Third, store detected language metadata per meeting. Over time, you build a dataset of which languages appear in your product. This data is invaluable for making evidence-based decisions about which providers to invest in and whether you need to implement specialized pipelines for specific language groups.

FAQ

What is the best multilingual transcription provider for meetings with Indian-accented English?

Deepgram nova-3 performs best on Indian-accented English based on community benchmarks. It was trained on a highly diverse dataset including significant representation from South Asian English speakers. AssemblyAI universal-2 is also competitive. The most reliable approach is to run your own WER benchmarks on recordings from your actual user base rather than relying on general benchmarks. See improving transcription accuracy for WER measurement code.

Does accent transcription api handling vary by provider for the same language?

Yes, significantly. Even within a single language like Spanish, performance varies between Castilian Spanish, Latin American Spanish, and Caribbean Spanish dialects. Providers trained on broader Spanish corpora handle this variation better. When deploying to a specific regional market, collect representative test recordings and measure WER for that region specifically before choosing a provider.

How does language detection meeting work when speakers switch languages frequently?

Current production-ready solutions handle code-switching poorly in a single-pass pipeline. The practical approach is to run language detection at the utterance level using a lightweight model like langdetect or the language identification output from Whisper, then route each utterance to the most appropriate transcription model. This is more expensive but produces usable results where single-pass approaches fail.

Can I configure different languages for different participants in the same meeting?

Not directly through a single recording_config. The workaround using live_audio_required is to receive per-speaker audio frames and run language detection and transcription independently per speaker. This gives you full control over per-speaker language configuration. See multi-speaker transcription for the per-speaker audio architecture.

What is the JigsawStack language auto option and when should I use it?

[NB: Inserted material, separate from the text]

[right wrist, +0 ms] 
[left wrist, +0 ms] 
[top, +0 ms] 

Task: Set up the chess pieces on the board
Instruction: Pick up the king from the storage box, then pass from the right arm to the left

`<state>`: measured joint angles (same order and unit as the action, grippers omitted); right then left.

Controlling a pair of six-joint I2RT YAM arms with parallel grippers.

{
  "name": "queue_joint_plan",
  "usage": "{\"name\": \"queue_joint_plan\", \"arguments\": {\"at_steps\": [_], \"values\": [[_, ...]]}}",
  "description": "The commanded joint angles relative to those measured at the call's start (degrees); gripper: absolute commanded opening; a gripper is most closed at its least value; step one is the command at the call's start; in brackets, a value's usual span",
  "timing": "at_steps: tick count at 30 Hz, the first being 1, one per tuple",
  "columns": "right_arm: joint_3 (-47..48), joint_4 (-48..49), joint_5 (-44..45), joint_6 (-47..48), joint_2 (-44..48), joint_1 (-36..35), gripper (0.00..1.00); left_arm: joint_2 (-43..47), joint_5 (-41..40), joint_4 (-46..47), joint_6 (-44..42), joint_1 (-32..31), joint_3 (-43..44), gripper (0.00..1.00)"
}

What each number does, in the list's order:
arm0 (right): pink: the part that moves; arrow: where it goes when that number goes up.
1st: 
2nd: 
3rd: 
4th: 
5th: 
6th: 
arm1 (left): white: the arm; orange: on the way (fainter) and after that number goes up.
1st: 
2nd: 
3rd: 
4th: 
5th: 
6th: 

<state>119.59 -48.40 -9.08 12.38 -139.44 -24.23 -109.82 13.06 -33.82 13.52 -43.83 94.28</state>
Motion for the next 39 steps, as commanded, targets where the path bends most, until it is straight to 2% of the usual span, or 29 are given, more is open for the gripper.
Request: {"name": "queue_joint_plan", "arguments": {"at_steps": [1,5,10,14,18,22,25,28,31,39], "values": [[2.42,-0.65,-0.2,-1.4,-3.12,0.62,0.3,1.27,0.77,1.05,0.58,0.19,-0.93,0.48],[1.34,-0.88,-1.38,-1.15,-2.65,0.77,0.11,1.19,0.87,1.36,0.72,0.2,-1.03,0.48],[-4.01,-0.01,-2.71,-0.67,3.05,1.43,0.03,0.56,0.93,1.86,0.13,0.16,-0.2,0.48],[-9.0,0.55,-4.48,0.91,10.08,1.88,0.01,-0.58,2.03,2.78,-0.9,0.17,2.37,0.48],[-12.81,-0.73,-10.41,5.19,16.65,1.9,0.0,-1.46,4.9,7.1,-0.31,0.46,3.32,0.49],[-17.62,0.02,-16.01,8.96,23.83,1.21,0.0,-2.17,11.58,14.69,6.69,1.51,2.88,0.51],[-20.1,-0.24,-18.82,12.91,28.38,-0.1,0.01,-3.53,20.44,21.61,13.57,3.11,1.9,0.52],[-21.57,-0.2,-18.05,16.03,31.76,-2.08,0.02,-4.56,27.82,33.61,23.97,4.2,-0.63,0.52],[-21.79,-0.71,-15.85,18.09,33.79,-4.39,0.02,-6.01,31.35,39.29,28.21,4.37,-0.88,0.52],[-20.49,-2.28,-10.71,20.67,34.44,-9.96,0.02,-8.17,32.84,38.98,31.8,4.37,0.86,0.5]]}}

JigsawStack's language: "auto" option runs language identification before transcription and selects the appropriate model automatically. Use it when you have genuine uncertainty about what language will be spoken and you need coverage across a wide language range including Asian and Middle Eastern languages where Deepgram has limited support. The tradeoff is that accuracy on English and European languages is slightly lower than using a language-specific Deepgram or AssemblyAI configuration.